Mental Health Sentiment Analytics Dashboard: Temporal Pattern Analysis and Mood Forecasting Using NLP
by Dr. Manusankar C, Sumaja Sasidharan, Vijayalakshmi M Nair
Published: March 6, 2026 • DOI: 10.51244/IJRSI.2026.130200102
Abstract
Mental health disorders — depression, anxiety, and stress — have surged in global prevalence, creating urgent demand for automated assessment tools that can operate at scale. Natural Language Processing (NLP) offers a compelling path forward: it can analyse large volumes of informal text, from social media posts to chatbot conversations, and surface linguistic patterns that correlate with psychological distress. This paper reviews NLP-based methods for mental health sentiment analysis and frames them within a conceptual architecture for a Mental Health Sentiment Analytics Dashboard — a unified system that integrates sentiment inference, temporal pattern analysis, and mood forecasting into a single, clinician-facing interface.
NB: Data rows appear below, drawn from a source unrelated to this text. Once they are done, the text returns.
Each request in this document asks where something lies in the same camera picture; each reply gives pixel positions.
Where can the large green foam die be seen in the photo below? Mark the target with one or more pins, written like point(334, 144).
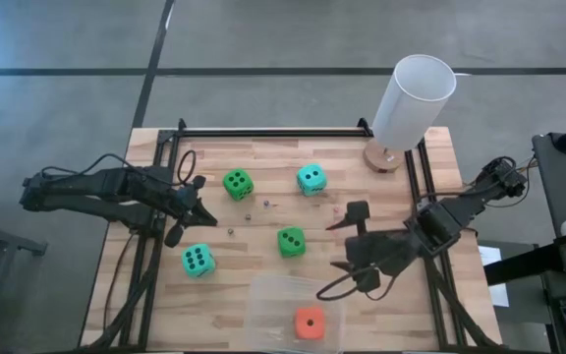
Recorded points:
point(238, 179)
point(288, 250)

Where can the white cylinder table lamp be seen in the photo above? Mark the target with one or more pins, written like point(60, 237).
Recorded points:
point(411, 108)

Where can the clear plastic container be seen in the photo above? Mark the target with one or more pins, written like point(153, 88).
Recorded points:
point(273, 305)

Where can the black flat bar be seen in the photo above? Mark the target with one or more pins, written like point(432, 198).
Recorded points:
point(519, 263)

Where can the large orange foam die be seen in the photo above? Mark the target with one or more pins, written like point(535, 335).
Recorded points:
point(302, 332)

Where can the large teal foam die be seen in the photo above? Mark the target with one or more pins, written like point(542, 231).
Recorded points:
point(208, 253)
point(301, 169)

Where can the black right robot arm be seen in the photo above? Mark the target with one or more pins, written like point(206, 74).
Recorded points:
point(440, 226)

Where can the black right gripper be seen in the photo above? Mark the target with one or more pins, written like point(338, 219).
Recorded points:
point(376, 253)

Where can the white paper sheet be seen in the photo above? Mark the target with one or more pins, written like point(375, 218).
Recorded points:
point(488, 254)

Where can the dark metal stand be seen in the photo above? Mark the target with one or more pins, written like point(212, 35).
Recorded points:
point(3, 241)

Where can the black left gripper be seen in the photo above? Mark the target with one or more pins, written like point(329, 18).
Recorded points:
point(185, 206)

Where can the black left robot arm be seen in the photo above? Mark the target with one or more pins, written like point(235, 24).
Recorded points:
point(91, 189)

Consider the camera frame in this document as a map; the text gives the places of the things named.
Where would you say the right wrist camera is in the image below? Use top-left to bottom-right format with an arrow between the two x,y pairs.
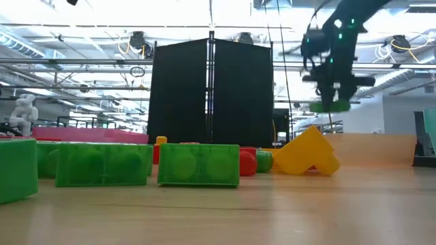
300,28 -> 331,59

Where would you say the teal translucent bin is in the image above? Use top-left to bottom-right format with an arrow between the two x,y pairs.
423,108 -> 436,154

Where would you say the yellow sloped building block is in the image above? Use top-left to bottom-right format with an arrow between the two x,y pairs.
271,125 -> 342,176

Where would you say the ceiling cable reel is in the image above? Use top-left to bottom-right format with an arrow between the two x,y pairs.
128,31 -> 154,59
237,31 -> 255,46
390,34 -> 412,54

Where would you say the silver ventilation duct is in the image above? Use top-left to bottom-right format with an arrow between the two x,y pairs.
354,67 -> 436,100

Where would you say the black metal railing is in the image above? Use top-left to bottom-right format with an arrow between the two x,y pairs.
56,116 -> 117,130

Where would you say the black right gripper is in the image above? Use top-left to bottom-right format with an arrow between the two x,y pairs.
302,62 -> 376,113

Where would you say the grey ceiling pipe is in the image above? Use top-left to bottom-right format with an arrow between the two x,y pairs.
0,58 -> 154,66

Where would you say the black partition panel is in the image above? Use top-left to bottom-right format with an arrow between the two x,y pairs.
211,37 -> 275,148
146,37 -> 209,144

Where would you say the white humanoid robot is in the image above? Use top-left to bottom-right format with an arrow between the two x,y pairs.
8,93 -> 40,137

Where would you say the pink translucent bin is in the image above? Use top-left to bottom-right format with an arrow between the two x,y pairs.
31,126 -> 150,145

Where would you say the green two-stud building block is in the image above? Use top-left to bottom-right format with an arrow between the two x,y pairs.
54,142 -> 150,188
157,142 -> 240,188

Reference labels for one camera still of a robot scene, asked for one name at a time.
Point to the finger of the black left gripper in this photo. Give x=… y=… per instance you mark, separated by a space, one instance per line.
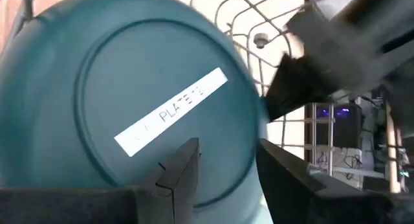
x=291 y=88

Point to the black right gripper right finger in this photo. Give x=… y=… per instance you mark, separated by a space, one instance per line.
x=307 y=208

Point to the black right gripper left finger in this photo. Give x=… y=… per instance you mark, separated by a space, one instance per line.
x=97 y=208

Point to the small teal plate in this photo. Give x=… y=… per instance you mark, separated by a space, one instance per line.
x=129 y=72

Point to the black computer purple lights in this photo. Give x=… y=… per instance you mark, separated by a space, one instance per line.
x=349 y=130

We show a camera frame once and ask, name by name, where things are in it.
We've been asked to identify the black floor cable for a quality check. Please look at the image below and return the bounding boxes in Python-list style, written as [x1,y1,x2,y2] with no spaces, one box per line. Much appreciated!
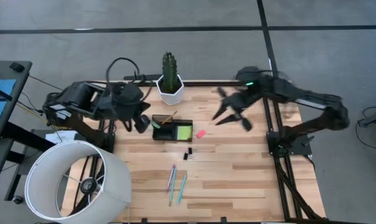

Rather than describing a working implementation, the paper synthesises the literature across four analytical dimensions: text representation, learning paradigms, temporal modelling strategies, and real-world application domains. A consolidated comparative table covering major NLP approaches and benchmark datasets is provided to enable side-by-side evaluation. The paper also critically examines the ethical tensions, methodological gaps, and deployment challenges that must be resolved before such systems can be responsibly integrated into clinical practice.